Leslie Jamison escribía recientemente un artículo en The New Yorker cuestionando la validez de este omnipresente síndrom. Traía a colación interesantes testimonios como el de Lisa Factora-Borchers, autora y activista filipina estadounidense, que le expuso lo siguiente en una conversación: “Cada vez que escuchaba a amigos blancos hablar sobre el síndrome del impostor, me preguntaba: ¿Cómo puedes pensar que eres un impostor cuando todos los moldes fueron hechos para ti? ¿Cuando ves reflejos de ti mismo en todas partes y versiones de cómo podría ser tu éxito?”. Jamison menciona que en Stop Telling Women They Have Imposter Syndrome (Dejad de decirle a las mujeres que tienen el síndrome de la impostora), publicado en Harvard Business Review en febrero de 2021, las autoras Ruchika Tulshyan y Jodi-Ann Burey argumentan que la etiqueta de síndrome de la impostora implica que las mujeres sufren una crisis de confianza en sí mismas y eso no hace hincapié en los obstáculos reales a que estas —especialmente las mujeres de color— se enfrentan en los distintos ámbitos profesionales. Se trata de una etiqueta que reformula la desigualdad sistémica en una patología individual. Afirman: “El síndrome de la impostora dirige nuestra visión hacia corregir a las mujeres en el trabajo en lugar de corregir los lugares donde trabajan las mujeres”.

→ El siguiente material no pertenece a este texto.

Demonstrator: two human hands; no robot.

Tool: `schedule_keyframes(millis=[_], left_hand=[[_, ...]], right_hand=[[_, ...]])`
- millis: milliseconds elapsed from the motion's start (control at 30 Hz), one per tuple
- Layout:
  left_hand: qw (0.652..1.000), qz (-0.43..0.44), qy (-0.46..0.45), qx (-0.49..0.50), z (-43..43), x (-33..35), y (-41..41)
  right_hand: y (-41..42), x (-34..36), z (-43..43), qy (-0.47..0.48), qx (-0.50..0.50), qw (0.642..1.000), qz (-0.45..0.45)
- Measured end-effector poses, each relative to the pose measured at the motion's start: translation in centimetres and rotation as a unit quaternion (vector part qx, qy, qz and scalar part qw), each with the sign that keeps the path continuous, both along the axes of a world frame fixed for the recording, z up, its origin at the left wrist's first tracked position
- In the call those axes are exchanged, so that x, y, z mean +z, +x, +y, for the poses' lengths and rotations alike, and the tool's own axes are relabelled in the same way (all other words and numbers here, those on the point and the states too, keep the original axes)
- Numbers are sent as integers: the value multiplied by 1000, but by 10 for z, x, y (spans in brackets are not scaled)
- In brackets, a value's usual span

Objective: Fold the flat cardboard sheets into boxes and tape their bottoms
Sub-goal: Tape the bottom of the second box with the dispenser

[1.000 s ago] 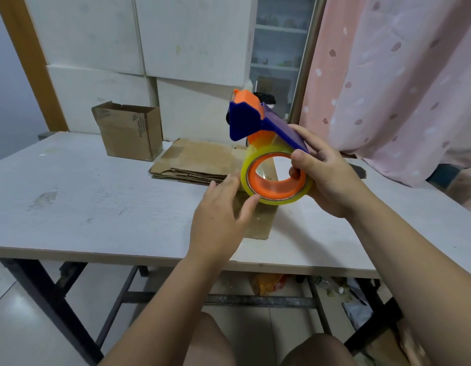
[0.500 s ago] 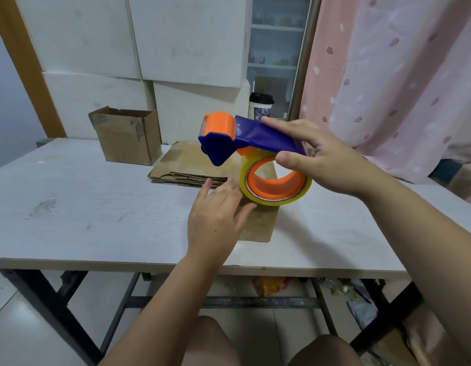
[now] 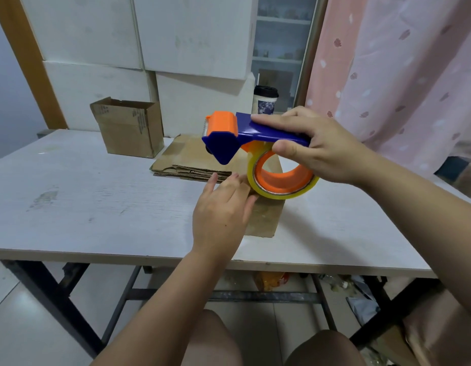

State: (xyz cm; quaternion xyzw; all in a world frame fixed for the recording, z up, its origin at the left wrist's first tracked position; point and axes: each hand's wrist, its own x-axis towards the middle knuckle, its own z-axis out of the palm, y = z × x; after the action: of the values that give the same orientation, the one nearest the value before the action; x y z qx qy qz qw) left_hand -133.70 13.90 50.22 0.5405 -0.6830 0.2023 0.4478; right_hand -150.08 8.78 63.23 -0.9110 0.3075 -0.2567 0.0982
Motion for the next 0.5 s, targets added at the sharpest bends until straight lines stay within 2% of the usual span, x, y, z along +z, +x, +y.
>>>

A pesar de que surjan cuestionamientos sobre su existencia y validez, sobre si se trata de falsa humildad o de un problema de blancas —una afirmación un tanto reduccionista—, el logro de ensayos como el de Emma Vallespinós es poner sobre la mesa este tema para remarcar y recordar que esa inseguridad que sentimos muchas mujeres no es una tara que viene de serie, sino el resultado de un abrumador y sistemático ponernos en duda. El síndrome de la impostora existe y nos afecta, partamos entonces de su reconocimiento no para detenernos en la queja o el lamento, sino para darnos cuenta de su alcance y que eso permita volver la vista hacia esos entornos en los que hemos sido, hasta ahora, unas perfectas invitadas.